BEGIN PROVIDED DATA

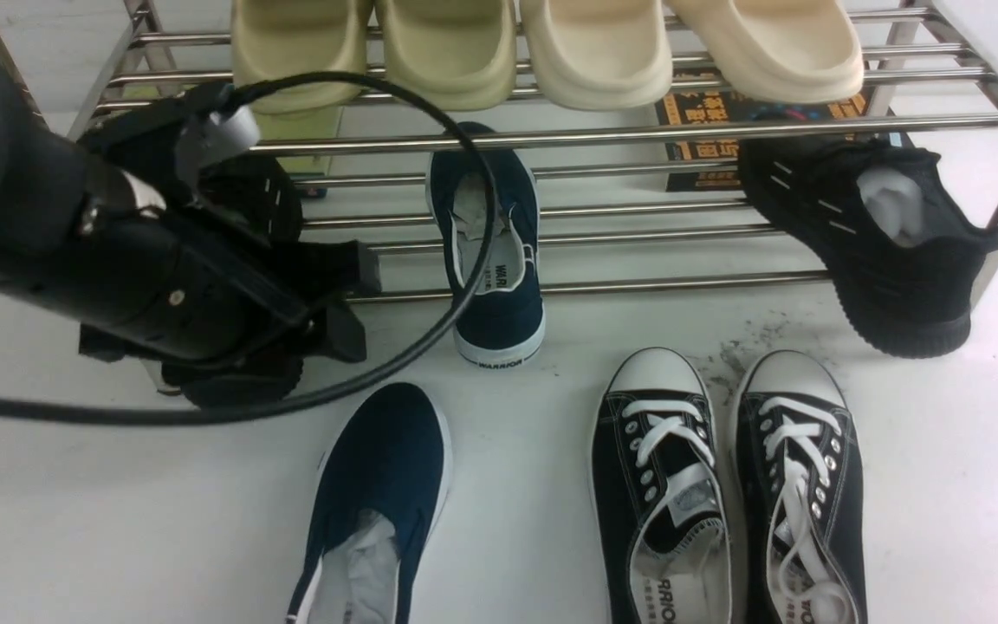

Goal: Take the shoes off the shelf with your hand on the white table.
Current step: 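Grasp the leftmost shoe on the bottom shelf of the shoe rack with the left gripper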

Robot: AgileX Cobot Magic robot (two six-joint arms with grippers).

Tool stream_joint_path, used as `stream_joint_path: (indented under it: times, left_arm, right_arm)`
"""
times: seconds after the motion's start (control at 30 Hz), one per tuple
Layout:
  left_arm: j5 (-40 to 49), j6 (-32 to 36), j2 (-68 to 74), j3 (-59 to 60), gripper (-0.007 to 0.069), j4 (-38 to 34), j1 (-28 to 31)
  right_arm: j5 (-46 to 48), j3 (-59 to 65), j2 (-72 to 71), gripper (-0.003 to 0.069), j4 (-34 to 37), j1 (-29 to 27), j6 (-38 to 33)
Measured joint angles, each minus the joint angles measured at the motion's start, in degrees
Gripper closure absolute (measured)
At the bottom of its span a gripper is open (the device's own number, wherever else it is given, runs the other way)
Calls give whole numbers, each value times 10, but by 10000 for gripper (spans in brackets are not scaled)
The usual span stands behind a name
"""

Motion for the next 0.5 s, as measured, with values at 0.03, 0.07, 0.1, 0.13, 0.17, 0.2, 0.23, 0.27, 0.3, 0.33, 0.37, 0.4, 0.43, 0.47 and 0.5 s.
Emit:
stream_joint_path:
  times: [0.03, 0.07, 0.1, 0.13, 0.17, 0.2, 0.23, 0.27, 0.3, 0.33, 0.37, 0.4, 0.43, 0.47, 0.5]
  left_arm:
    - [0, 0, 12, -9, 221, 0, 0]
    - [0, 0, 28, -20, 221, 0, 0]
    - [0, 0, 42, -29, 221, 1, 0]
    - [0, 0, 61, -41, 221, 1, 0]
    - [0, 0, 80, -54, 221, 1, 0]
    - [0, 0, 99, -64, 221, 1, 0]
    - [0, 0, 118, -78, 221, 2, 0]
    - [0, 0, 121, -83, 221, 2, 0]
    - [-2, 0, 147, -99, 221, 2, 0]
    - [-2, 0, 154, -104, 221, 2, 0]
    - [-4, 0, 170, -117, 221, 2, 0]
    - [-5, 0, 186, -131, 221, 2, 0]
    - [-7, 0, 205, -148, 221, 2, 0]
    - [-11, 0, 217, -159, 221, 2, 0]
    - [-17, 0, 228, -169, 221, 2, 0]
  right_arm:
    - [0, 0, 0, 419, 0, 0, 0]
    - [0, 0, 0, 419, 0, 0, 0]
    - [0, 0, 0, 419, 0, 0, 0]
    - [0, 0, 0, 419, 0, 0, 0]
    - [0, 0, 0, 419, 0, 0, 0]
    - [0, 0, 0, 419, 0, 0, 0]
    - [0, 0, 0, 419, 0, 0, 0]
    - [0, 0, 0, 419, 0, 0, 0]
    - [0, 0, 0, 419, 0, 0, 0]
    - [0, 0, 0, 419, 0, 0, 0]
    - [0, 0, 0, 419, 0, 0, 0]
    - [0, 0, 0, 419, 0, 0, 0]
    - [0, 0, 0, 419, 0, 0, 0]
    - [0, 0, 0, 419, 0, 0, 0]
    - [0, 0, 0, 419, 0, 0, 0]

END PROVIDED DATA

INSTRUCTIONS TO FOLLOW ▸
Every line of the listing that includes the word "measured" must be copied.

PROBLEM SOLUTION ▸
Measured joint angles, each minus the joint angles measured at the motion's start, in degrees
Gripper closure absolute (measured)
Motion for the next 0.5 s, as measured, with values at 0.03, 0.07, 0.1, 0.13, 0.17, 0.2, 0.23, 0.27, 0.3, 0.33, 0.37, 0.4, 0.43, 0.47 and 0.5 s.

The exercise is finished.